Thursday, March 16, 2006

Reading and Writing

So, Sam Norton said to me the other day, "When are you going to start blogging?" It actually hadn't really occurred to me. Besides, websites and all that stuff were for people who had more skill on a computer than copy and paste. I told him, "Blogging? That's far too hi-tech for me. I can barely run the internet to e-mail." And what would I do with a blog? But then I was tooling around at Ian Glendinning's blog and noticed a bunch of links to other blogs, including another moq.org compatriot Paul Turner. I've thought Paul had been developing very nice insights about Pirsig for some time, so I took a look. His very simple blog was basically a working tool of investigation. That piqued my interest. That's something I could use. And then a few days ago I noticed at the top of Paul's blog a little button calling to me: "Create your own blog." I thought I might as well explore how its done. Two minutes later I had a blog.

Like Paul's first entry, I thought I would just give my mission statement. The trouble is, of course, that I don't really have a mission statement. I'm not really pursuing any problems or lines of inquiry with philosophy. I don't really think about philosophical problems by themselves. I think about philosophers to be sure, but I don't think about problems in isolation of any particular writer. I think of philosophical problems as analogous to psychological problems. They just need to be massaged out by the proper therapy.

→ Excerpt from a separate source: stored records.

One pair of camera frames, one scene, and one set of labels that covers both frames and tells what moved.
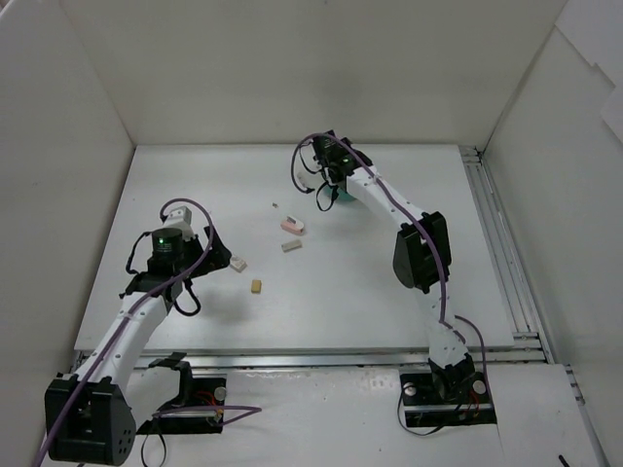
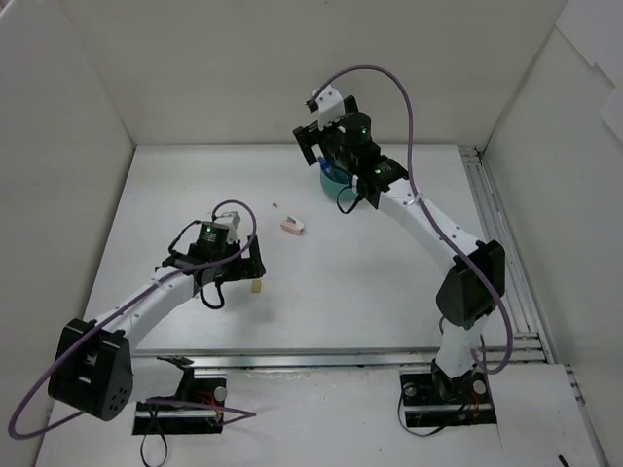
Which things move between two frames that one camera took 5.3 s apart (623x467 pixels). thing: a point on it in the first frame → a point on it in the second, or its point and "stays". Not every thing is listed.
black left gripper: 205,252 → 248,266
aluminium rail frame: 532,348 stays
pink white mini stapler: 291,224 stays
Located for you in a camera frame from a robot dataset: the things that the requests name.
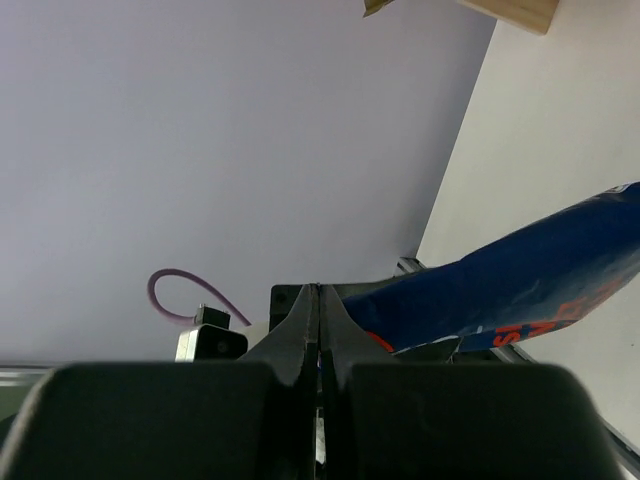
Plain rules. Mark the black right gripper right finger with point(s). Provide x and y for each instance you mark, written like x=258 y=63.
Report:
x=385 y=419

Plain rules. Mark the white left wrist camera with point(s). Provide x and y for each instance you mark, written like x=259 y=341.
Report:
x=210 y=338

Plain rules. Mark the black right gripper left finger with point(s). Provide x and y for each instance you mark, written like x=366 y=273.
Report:
x=249 y=418

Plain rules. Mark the wooden two-tier shelf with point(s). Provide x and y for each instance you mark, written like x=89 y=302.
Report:
x=533 y=16

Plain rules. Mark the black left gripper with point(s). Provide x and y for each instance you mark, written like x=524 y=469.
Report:
x=320 y=310

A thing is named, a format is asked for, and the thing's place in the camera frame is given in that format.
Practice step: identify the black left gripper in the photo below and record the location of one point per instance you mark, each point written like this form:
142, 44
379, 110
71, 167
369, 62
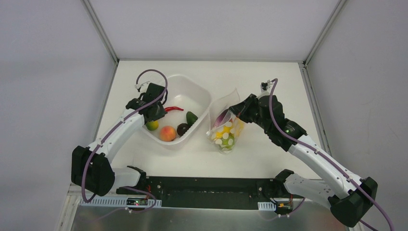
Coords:
158, 111

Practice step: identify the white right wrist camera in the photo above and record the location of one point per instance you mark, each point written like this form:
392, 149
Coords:
266, 86

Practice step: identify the yellow toy lemon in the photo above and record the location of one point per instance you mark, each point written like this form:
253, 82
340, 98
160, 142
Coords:
152, 126

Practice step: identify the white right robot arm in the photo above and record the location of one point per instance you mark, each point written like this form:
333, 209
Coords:
345, 194

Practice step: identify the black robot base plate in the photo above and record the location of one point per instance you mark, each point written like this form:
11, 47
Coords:
213, 193

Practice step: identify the dark green toy avocado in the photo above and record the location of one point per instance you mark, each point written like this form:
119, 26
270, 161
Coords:
191, 118

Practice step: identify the yellow toy pepper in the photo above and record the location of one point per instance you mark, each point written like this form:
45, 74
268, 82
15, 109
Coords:
229, 127

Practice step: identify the dark toy mangosteen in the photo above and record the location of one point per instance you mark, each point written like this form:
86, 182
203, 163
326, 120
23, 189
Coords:
182, 128

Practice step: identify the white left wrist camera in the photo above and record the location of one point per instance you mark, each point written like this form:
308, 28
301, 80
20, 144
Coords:
142, 87

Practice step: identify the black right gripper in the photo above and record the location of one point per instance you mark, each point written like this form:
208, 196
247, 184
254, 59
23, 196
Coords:
239, 108

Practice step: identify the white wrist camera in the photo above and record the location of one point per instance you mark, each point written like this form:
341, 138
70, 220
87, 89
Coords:
266, 86
142, 87

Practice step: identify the clear polka dot zip bag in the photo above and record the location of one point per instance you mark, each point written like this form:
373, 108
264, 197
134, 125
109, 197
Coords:
216, 108

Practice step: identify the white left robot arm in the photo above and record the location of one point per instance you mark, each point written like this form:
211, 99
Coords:
91, 165

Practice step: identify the toy peach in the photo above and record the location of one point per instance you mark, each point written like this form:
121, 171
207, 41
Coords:
167, 133

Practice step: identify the white plastic colander basket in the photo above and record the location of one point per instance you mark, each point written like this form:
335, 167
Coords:
185, 95

However, I am plagued by philosophical obsession. The title of my little blog here, "Matt Kundert's Pirsig Affliction," expresses succinctly what I think about because "Pirsig" for me is coextensive with "philosophy." In high school, when Mr. Waldeck first assigned me to read Pirsig's ZMM in his philosophy/religion class, I was already of a "philosophical disposition." Ya' know, the kids who like to think abstractly, if a little dumbly, about really large ideas. I had grown up Midwest Methodist, which essentially means I grew up to be a well-mannered atheist (when I told the Board Director that I probably shouldn't be the Youth Representative because I was an atheist, he said that it wasn't that biga' deal: "You were chosen because you're an upstanding gentleman and the other high schoolers talk to you and like you. We all go through phases when we are young. Maybe someday you'll come back to the fold."). In the High School Sunday School Class, we were provoked by our teacher (a Baptist-turn-Jewish philosophy PhD, something else that might only happen in Midwest Methodist churchs) to think about and defend our faith in God. Sunday School class was never easy on the brain for us. Naturally, upon entering the class I quickly decided that it would be easier to shed the mouthed I-believe-in-Gods and come out of the atheist closet. But I still went to Sunday School because I enjoyed the experience of being intellectually challenged.

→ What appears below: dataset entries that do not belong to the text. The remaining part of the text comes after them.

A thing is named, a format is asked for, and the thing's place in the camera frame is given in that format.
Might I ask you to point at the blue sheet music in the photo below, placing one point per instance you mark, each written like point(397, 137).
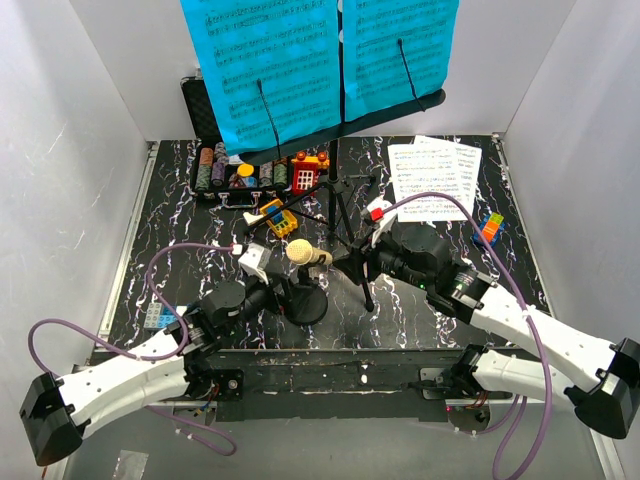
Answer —
point(394, 52)
point(271, 68)

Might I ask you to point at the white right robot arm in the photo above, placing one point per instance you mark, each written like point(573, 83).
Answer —
point(596, 378)

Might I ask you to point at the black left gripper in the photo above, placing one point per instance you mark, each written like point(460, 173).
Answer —
point(288, 302)

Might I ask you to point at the orange green blue block toy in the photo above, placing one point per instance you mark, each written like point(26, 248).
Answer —
point(492, 227)

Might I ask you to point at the black music stand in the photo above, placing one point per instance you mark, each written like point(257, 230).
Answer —
point(333, 134)

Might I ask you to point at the blue grey block stack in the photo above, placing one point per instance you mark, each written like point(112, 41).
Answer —
point(158, 317)

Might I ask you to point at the blue sheet music right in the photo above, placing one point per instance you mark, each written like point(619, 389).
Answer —
point(394, 52)

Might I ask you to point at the red yellow toy block house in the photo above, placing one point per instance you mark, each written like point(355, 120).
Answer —
point(307, 169)

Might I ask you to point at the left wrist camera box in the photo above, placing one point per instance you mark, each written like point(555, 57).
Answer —
point(254, 261)

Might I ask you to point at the white sheet music page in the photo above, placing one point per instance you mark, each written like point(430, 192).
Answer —
point(430, 165)

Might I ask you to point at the white sheet music page under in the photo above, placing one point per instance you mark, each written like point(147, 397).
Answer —
point(468, 159)

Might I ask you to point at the white playing card deck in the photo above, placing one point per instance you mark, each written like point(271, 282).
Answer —
point(235, 159)

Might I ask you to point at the black microphone stand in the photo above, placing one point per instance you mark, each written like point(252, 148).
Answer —
point(307, 302)

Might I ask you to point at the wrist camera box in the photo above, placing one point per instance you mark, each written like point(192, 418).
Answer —
point(254, 261)
point(380, 215)

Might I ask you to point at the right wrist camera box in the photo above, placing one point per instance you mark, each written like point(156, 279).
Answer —
point(380, 215)

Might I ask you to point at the white toy block piece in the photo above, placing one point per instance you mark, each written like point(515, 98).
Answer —
point(251, 219)

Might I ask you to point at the blue sheet music left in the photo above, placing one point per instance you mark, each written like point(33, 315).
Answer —
point(271, 68)

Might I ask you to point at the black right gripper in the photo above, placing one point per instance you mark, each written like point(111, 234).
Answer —
point(368, 248)

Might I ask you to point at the black poker chip case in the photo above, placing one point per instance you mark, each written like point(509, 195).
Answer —
point(211, 177)

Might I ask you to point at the yellow blue block toy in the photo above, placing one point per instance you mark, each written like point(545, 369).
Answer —
point(283, 223)

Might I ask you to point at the yellow dealer button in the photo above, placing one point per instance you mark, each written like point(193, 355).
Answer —
point(245, 170)

And then came Pirsig. Well, actually I only read the first fifty pages of ZMM the first time. I wasn't much into high school, particularly reading things I was told to read, and the book really didn't catch me. Not that much did. It wasn't until I got to college a year later, and entered my Philosophy 101 class with Kay Picart, that the fire that was already lit began to be fanned. I remember walking into the University Bookstore the first week of classes to pick up my books and groaning to my friend, "Oah, I have to read ZMM again. Er, rather a first time." But following an interesting semester, we ended with ZMM, I read it, and was quite attracted to it. Soon after I read Lila for another class and that was it. The fire of philosophy, and Pirsig, was a bonfire.

Pirsig is my obsession and my muse. My interests in Pirsig and philosophy have changed, but the fact that I think about Pirsig hasn't. The main thing that has changed is that I've read Richard Rorty's entire corpus. But unlike Pirsig, rather than providing a fixating focus, Rorty has more provided me with tools. Most, if not all, of the philosophical ideas and moves I use are inheirited from him (and if not him, someone else). I'm not very original. I don't have any striking insights to unleash upon philosophy. I'm an amateur who enjoys reading philosophy. If there's anything I have, it might be a knack for putting writers together, seeing how they fit together, how bridges might be drawn between them. That's all I really know how to do, so that's all the meager wisdom I forsee offering here.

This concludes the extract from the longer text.